This paper presents a study on the formation of political awareness, made possible through political participation. The study was developed with the inhabitants and workers at Garbage Recycling Units in some communities in the city of Porto Alegre.

We conducted questionnaires and semi-structured interviews with inhabitants and workers at Garbage Recycling Units, among which were community leaders. Also involved were technicians from different City Departments and Offices who work alongside the communities where the Garbage Recycling Units are located.
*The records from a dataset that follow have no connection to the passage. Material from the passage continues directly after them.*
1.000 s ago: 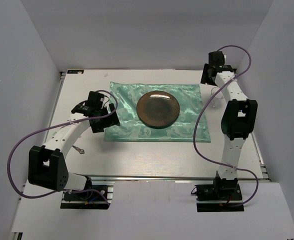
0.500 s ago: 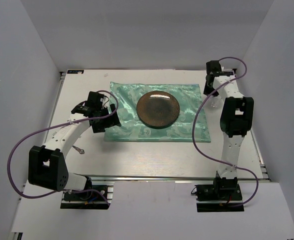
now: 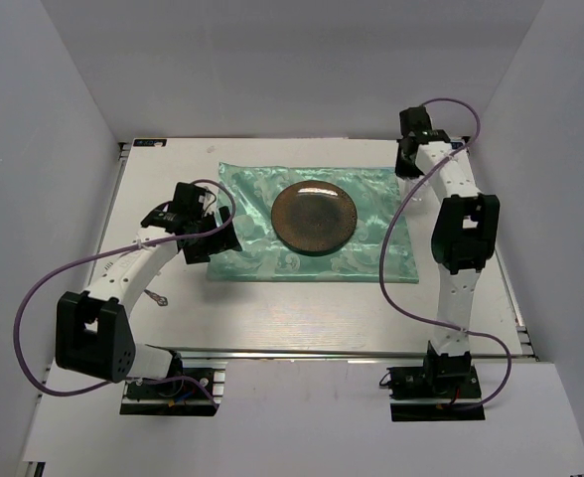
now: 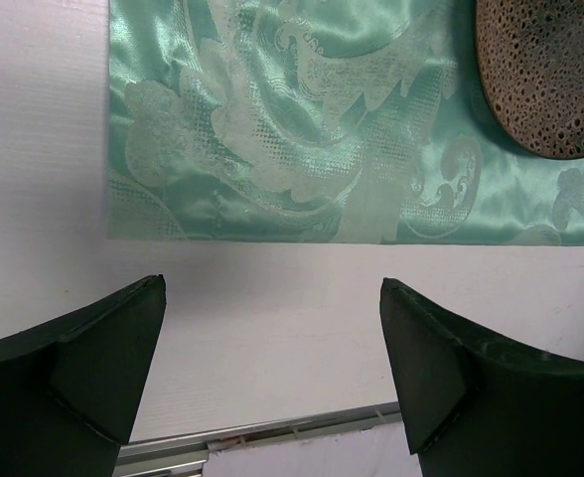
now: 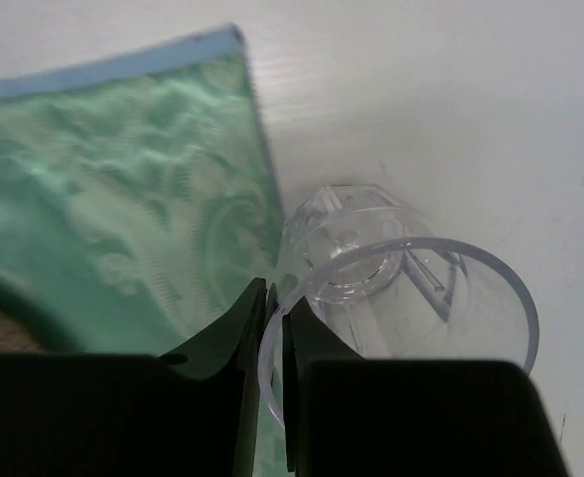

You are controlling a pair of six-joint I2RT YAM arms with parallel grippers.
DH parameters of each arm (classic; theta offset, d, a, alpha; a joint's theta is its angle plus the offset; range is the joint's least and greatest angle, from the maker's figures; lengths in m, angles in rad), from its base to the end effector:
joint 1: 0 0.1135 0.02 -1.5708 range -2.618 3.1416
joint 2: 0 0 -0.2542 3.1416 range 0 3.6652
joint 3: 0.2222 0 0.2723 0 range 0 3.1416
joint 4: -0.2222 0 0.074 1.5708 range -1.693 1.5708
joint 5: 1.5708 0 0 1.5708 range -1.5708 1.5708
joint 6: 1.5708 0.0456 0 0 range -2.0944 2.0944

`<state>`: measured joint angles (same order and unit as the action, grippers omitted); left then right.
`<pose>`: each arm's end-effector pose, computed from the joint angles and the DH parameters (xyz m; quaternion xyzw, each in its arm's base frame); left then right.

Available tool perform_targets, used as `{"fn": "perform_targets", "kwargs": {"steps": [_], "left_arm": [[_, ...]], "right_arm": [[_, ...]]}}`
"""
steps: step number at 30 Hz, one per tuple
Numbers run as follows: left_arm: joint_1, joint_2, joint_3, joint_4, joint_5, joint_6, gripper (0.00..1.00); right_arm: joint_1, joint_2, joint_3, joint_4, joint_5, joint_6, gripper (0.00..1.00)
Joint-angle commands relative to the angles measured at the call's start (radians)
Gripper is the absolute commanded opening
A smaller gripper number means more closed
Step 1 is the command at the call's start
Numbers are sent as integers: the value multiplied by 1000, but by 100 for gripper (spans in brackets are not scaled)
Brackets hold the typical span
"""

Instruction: Set the dinner table for one person

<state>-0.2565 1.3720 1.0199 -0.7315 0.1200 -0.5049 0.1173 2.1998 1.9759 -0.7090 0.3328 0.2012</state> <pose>0.2846 -0.0803 0.2220 -0.1056 0.9631 -0.1435 0.2019 0.5098 0.0451 0.2245 0.0912 0.9334 -0.1063 0.3303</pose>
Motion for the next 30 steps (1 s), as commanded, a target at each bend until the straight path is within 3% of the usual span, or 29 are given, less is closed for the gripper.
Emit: {"fn": "perform_targets", "kwargs": {"steps": [1, 19, 21, 23, 25, 27, 30], "left_arm": [[2, -56, -12, 21, 1, 5, 98], [2, -129, -40, 53, -25, -1, 98], [2, -123, -38, 52, -17, -1, 98], [2, -105, -32, 44, -11, 0, 98], [2, -94, -30, 44, -10, 0, 98], [2, -96, -30, 41, -16, 0, 98], [2, -108, -32, 41, -31, -4, 98]], "right_arm": [[51, -17, 145, -56, -93, -65, 0], [139, 181, 282, 6, -147, -34, 4], [136, 189, 282, 11, -143, -26, 25], [140, 187, 281, 11, -152, -17, 55], [145, 172, 279, 23, -158, -10, 62], [145, 152, 279, 34, -184, 3, 80], [140, 86, 287, 46, -199, 23, 89]]}}
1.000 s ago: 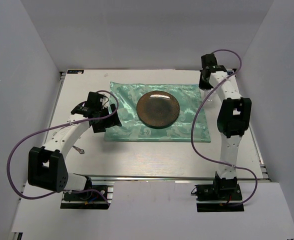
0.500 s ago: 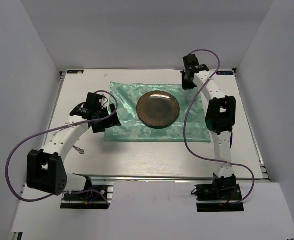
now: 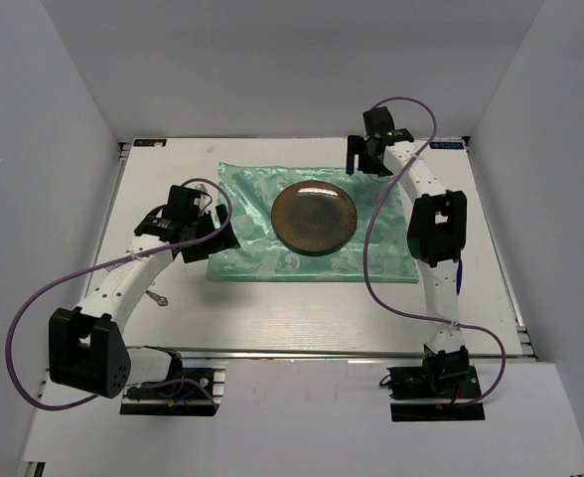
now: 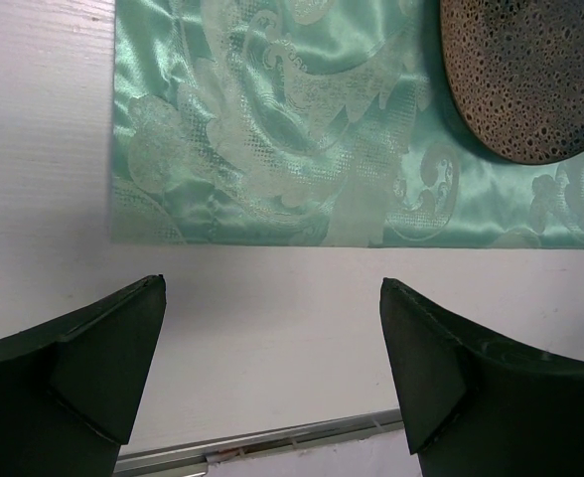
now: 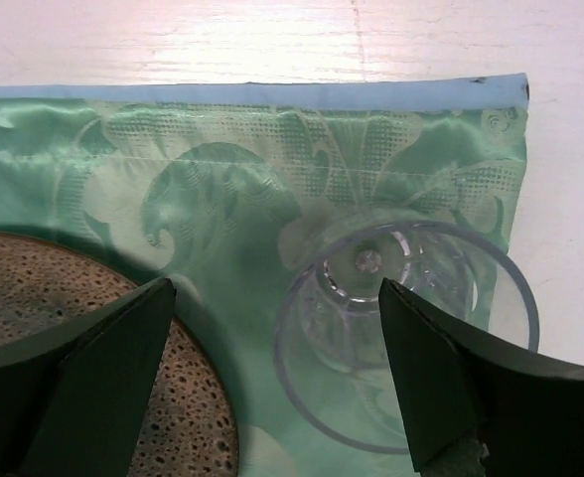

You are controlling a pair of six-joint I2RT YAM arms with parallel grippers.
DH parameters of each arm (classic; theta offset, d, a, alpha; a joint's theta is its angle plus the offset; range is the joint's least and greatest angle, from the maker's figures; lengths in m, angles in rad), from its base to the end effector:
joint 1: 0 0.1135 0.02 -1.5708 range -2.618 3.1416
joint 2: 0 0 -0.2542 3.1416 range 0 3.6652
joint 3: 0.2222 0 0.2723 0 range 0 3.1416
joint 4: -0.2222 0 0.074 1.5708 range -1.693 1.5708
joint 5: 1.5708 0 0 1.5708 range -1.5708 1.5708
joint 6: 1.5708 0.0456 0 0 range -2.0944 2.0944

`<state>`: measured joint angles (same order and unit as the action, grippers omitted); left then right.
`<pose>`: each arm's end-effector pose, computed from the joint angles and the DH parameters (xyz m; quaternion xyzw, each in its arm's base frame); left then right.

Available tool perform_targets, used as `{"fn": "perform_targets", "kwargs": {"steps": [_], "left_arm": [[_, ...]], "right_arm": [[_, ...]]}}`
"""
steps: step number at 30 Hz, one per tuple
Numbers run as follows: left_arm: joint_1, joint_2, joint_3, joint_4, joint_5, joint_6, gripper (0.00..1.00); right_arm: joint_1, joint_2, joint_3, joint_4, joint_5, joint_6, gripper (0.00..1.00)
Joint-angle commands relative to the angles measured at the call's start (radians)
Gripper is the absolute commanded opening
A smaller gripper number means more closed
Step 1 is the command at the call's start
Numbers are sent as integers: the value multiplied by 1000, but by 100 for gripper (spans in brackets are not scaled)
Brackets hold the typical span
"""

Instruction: Set the dinner table for one person

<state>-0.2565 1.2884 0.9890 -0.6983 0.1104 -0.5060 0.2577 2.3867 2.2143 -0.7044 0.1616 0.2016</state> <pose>0.2747 -0.0773 0.2364 -0.1037 0.9523 -0.1541 0.2423 0.5368 0.1339 0.2098 0.0012 0.9377 0.0032 0.3473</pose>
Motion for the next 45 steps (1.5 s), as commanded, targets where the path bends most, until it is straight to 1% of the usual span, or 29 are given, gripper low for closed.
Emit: {"fn": "perform_targets", "kwargs": {"steps": [1, 4, 5, 6, 8, 9, 10, 11, 12, 13, 14, 15, 17, 18, 19, 21, 23, 24, 25, 28, 30, 32, 35, 36, 37, 39, 42, 44, 45], "left_arm": [[2, -32, -3, 10, -26, -3, 98], [2, -37, 2, -1, -46, -8, 98], [-12, -35, 7, -13, -70, -11, 98], [-24, -35, 28, -38, -168, -32, 98], [-24, -66, 25, -67, -175, -32, 98], [-12, -81, -1, -72, -181, -29, 98], [0, -99, -9, -90, -205, -19, 98], [0, -130, -18, -101, -236, 1, 98], [-9, -148, -26, -110, -270, 6, 98], [-9, -165, -51, -122, -360, 6, 98], [-21, -185, -65, -119, -385, -14, 98], [-21, -222, -75, -110, -368, -9, 98], [-21, -253, -85, -81, -318, 6, 98], [-21, -262, -92, -75, -318, 9, 98], [-21, -256, -79, -87, -318, 6, 98], [-21, -250, -76, -92, -311, 6, 98], [-21, -256, -79, -90, -290, 9, 98], [-30, -268, -79, -87, -293, 9, 98], [-30, -274, -82, -87, -296, 7, 98], [-41, -290, -89, -86, -299, 9, 98], [-41, -294, -89, -83, -298, 11, 98], [-41, -291, -87, -83, -288, 14, 98], [-41, -302, -89, -79, -287, 14, 98], [-41, -308, -89, -81, -288, 14, 98], [-41, -310, -90, -79, -290, 14, 98], [-50, -314, -90, -81, -293, 14, 98], [-59, -316, -89, -82, -290, 15, 98], [-59, -317, -89, -79, -290, 14, 98], [-59, -319, -90, -79, -288, 17, 98]], "right_arm": [[0, -119, 51, 42, -31, 27, 89], [-12, -213, 50, 19, -54, 44, 89], [-21, -234, 47, -19, -47, 44, 89], [-32, -282, 35, -42, -40, 51, 89], [-52, -337, -71, -85, -31, 64, 89], [-86, -407, -138, -89, -31, 80, 89], [-100, -443, -213, -89, -43, 90, 89], [-112, -534, -373, -80, -63, 97, 89], [-145, -590, -466, -57, -53, 116, 89], [-149, -645, -563, -34, -31, 125, 89], [-167, -761, -750, -6, 16, 131, 89], [-195, -817, -836, 37, 27, 145, 89], [-240, -935, -974, 37, 79, 183, 89], [-245, -969, -1092, 39, 90, 200, 89], [-302, -992, -1142, 37, 107, 229, 89], [-325, -1053, -1253, 33, 125, 251, 89], [-379, -1092, -1307, 51, 148, 254, 89], [-394, -1095, -1341, 59, 145, 254, 89], [-435, -1094, -1352, 59, 122, 249, 89], [-479, -1066, -1345, 7, 113, 249, 89], [-511, -1093, -1349, 3, 108, 263, 89], [-538, -1104, -1358, 14, 118, 225, 89], [-549, -1043, -1377, -3, 101, 203, 89], [-551, -1034, -1389, 9, 63, 196, 89], [-552, -1016, -1424, 34, 46, 184, 89], [-557, -983, -1435, 37, 23, 193, 89], [-542, -890, -1449, 39, 13, 194, 87], [-540, -876, -1447, 31, 24, 200, 85], [-537, -873, -1450, 31, 24, 203, 81]]}}
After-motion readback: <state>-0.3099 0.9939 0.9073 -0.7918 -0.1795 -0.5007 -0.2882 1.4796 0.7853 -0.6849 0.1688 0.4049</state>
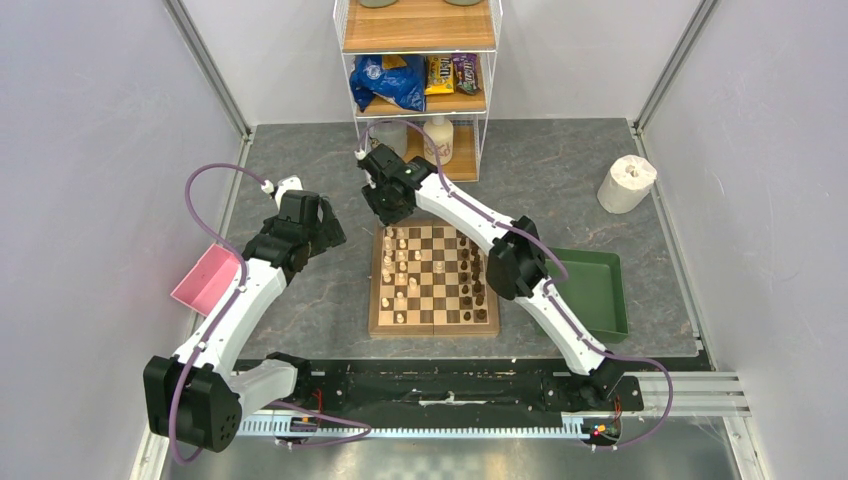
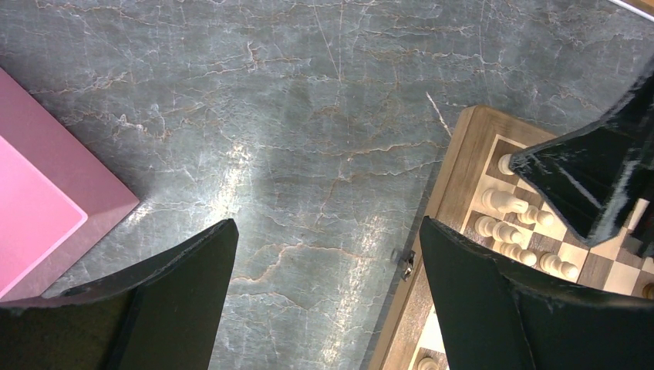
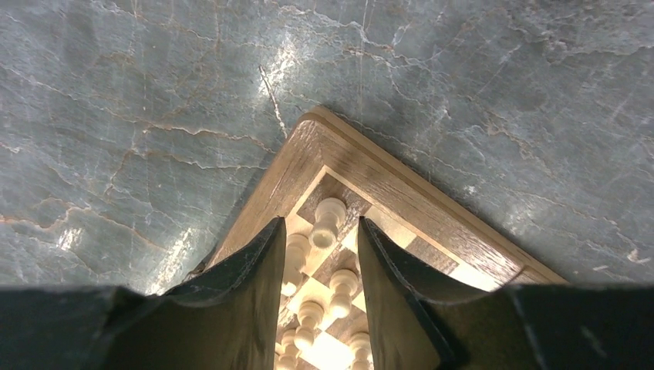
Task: Set up the chess pieces on the board
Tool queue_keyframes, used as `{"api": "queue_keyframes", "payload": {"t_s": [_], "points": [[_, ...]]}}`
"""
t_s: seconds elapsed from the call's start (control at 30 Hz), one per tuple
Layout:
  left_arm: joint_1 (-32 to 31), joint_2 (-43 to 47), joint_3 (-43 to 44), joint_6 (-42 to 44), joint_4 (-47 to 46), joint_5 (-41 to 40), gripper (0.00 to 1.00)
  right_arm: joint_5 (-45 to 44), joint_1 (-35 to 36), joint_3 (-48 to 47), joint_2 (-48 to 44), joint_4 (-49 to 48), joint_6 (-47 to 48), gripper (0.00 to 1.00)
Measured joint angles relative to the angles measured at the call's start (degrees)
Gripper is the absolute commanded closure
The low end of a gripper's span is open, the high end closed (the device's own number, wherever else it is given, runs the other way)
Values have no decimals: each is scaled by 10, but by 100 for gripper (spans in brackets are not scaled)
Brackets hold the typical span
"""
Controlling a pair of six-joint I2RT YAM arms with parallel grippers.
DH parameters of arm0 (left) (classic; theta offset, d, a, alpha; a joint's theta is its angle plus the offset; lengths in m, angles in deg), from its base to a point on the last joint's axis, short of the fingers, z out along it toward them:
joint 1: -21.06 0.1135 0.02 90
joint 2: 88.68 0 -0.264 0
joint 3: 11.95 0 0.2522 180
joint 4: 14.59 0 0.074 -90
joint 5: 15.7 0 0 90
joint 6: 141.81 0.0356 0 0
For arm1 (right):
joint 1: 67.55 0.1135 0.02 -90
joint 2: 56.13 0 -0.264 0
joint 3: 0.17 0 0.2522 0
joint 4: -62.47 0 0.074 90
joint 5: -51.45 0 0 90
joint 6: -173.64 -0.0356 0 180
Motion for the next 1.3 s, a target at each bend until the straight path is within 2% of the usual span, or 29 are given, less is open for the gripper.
{"api": "queue_keyframes", "payload": {"t_s": [0.1,0.43,0.63,0.97,1.3], "points": [[0,0,0,0,0,0,5,-2,-5,15,-19,-5,-1,53],[1,0,0,0,0,-1,5,-17,-35,160,-149,-36,-14,53],[1,0,0,0,0,-1,5,-17,-36,199,-161,-41,-19,54],[1,1,0,0,2,-1,5,9,-36,173,-141,-43,-31,51],[1,1,0,0,3,-1,5,23,-36,143,-96,-44,-35,56]]}}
In addition, we carried out document research in order to collect data on the environment studied.

Based on what interviewees said and on the theoretical references by Sandoval (1989, 1994, 2001) and Melucci (1989, 1994, 2001, 2004), we analyzed the correlation between political awareness and political participation, inferring that the exercise of citizenship, made possible through political participation, generates an important backdrop for the formation of political awareness.

We have established that participative forums, among which the Participative Budget stands out, become important dialogue channels, not to mention that they are decisive for the configuration of society values allowing individuals to become stronger as social and political subjects as well as to collectively engage in initiatives that further the exercise of citizenship, emancipation and quality of life.

We understand that public policies have an impact on individuals' lives; however, it is necessary to consider the psycho-political influences interfering on their political behavior in order to understand the complexity of political participation.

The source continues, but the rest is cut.